Trump ameaçou Pequim com tarifas de 50% em caso de ajuda militar ao país persa, o que a chancelaria chinesa nega.

A China advertiu, nesta terça-feira (14), que pode adotar medidas de retaliação caso os EUA imponham novas tarifas com base em alegações de fornecimento de armas ao Irã.

Pequim classificou a acusação de que estaria enviando, ilegalmente, armas ao país persa como "pura invenção". A declaração foi feita pelo porta-voz do Ministério das Relações Exteriores, Guo Jiakun, durante coletiva de imprensa.

A reação acontece após o presidente dos EUA, Donald Trump, afirmar, no domingo (12), que poderá aplicar uma tarifa de 50% caso o envio de armamentos chineses ao Irã seja comprovado.

Ao rejeitar a acusação, Pequim vinculou qualquer medida tarifária a uma resposta direta.
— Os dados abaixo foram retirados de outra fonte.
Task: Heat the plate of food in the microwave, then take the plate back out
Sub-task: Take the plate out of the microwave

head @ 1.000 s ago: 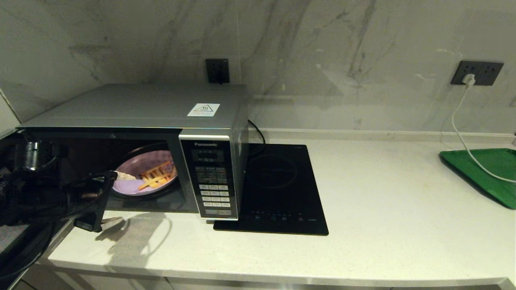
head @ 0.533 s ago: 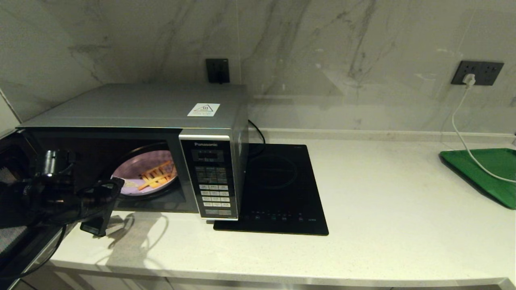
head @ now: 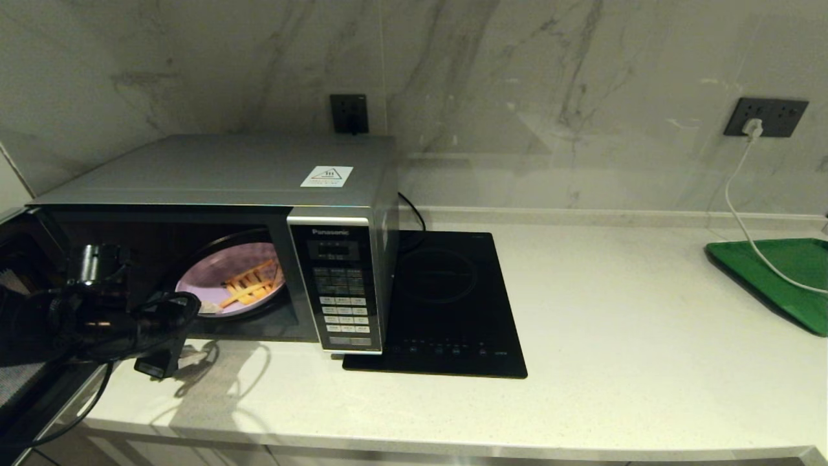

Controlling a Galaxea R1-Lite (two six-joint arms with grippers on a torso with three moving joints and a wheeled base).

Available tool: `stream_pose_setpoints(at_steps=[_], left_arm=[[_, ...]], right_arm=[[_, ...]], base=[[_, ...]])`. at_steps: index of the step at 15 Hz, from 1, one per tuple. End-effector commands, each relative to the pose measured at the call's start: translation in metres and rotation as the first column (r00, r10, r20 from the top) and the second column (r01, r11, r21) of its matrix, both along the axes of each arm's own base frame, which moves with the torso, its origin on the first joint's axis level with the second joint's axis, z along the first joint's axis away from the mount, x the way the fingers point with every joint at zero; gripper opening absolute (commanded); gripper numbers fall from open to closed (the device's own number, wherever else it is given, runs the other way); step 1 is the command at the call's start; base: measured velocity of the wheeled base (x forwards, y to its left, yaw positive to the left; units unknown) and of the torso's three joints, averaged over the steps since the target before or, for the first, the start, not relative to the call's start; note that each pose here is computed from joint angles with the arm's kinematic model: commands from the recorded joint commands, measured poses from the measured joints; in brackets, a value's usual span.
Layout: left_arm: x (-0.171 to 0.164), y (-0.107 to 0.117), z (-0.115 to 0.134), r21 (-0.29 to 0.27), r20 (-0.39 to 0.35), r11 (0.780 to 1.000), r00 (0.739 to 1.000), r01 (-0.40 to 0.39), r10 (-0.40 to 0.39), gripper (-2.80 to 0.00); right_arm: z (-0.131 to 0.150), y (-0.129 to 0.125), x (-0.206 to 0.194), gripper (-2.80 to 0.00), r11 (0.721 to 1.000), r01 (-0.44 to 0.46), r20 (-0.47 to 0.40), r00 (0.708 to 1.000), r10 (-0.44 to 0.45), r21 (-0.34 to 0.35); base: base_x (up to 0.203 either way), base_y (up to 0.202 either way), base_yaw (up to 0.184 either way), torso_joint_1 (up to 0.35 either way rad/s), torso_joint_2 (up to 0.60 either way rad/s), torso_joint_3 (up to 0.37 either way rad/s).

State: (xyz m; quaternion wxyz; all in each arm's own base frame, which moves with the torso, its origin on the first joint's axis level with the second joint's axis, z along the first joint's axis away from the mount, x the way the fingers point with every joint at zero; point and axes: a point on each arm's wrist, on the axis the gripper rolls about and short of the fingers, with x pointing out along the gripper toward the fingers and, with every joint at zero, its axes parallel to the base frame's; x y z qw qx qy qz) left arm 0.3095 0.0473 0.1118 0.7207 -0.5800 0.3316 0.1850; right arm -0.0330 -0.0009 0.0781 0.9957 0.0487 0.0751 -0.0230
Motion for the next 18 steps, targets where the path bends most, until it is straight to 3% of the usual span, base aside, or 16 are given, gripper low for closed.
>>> stream_pose_setpoints(at_steps=[1,14,18], left_arm=[[0.001,0.000,-0.002,-0.001,-0.004,1.000,1.000,0.003,-0.003,-2.80],[-0.001,-0.001,0.003,0.003,0.007,1.000,1.000,0.009,-0.009,-2.80],[0.003,-0.001,0.022,0.010,0.072,1.000,0.997,0.007,-0.008,-2.80]], right_arm=[[0.000,0.000,0.000,-2.80,1.000,0.000,-0.003,1.000,0.000,0.000],[0.000,0.000,0.000,-2.80,1.000,0.000,-0.002,1.000,0.000,0.000],[0.000,0.000,0.000,-2.80,1.000,0.000,-0.002,1.000,0.000,0.000]], base=[[0.000,0.000,0.000,0.000,0.00,0.000],[0.000,0.000,0.000,0.000,0.00,0.000],[0.000,0.000,0.000,0.000,0.00,0.000]])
Jiakun reforçou que "a China sempre age com prudência e responsabilidade na exportação de produtos militares e exerce um controle rigoroso de acordo com as leis e regulamentos chineses sobre controle de exportações e as obrigações internacionais devidas".

"Pura invenção"

O chanceler prosseguiu, ao dizer que "reportagens da mídia (sobre suposto envio de armas ao Irã) são pura invenção".

"Se os EUA prosseguirem com o aumento das tarifas sobre a China com base nessas acusações, a China responderá com contramedidas", concluiu.
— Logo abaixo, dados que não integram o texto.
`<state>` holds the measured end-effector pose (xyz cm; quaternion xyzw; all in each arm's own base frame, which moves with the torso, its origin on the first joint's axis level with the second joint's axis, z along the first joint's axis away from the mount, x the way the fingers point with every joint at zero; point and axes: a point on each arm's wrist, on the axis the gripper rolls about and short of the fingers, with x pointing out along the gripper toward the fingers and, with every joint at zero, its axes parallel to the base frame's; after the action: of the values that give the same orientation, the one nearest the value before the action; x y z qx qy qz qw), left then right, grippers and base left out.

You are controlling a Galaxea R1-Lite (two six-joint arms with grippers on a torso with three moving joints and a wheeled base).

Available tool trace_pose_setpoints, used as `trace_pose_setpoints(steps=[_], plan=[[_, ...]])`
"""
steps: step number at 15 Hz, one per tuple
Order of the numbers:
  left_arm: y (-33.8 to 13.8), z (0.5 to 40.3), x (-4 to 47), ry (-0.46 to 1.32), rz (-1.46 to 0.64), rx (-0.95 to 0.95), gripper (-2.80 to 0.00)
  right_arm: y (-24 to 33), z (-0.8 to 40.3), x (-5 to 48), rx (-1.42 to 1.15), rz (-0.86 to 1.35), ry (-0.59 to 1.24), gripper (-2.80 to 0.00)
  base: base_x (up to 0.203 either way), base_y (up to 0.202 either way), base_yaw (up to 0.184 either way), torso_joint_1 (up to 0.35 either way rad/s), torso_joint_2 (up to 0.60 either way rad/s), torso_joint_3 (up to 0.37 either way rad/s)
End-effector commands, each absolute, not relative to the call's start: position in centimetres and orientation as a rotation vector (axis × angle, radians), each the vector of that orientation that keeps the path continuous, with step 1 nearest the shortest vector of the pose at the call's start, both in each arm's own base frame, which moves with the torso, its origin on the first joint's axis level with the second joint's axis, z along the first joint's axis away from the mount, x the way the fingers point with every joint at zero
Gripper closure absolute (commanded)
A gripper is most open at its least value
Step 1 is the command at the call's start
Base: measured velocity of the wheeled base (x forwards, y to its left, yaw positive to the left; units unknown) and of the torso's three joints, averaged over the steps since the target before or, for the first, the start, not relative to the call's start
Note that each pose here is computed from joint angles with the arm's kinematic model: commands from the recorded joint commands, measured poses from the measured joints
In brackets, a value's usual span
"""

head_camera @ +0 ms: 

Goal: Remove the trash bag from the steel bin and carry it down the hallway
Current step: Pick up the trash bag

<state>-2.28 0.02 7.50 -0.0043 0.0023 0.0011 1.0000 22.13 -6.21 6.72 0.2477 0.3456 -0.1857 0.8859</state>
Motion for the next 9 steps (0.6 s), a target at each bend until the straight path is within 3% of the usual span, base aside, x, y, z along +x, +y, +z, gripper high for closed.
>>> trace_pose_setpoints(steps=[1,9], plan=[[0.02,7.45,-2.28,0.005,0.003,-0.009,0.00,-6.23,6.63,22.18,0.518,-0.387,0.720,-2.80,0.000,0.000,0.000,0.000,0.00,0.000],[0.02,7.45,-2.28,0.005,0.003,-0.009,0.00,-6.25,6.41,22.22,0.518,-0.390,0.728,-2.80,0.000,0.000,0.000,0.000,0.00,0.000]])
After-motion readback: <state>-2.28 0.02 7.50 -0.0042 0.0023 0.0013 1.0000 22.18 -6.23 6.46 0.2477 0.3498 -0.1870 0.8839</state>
Ainda sobre os desdobramentos dos conflitos no Golfo Pérsico, Jiakun disse que o cessar-fogo em vigor é frágil e que a prioridade deve ser evitar a retomada dos combates, defendendo o diálogo político e diplomático.

« ENTENDA O ACORDO DE CESSAR FOGO ENTRE IRÃ E EUA »

Pequim declarou, também, que continuará atuando junto à comunidade internacional com objetivo de promover negociações e contribuir para a restauração da paz e da estabilidade no Oriente Médio.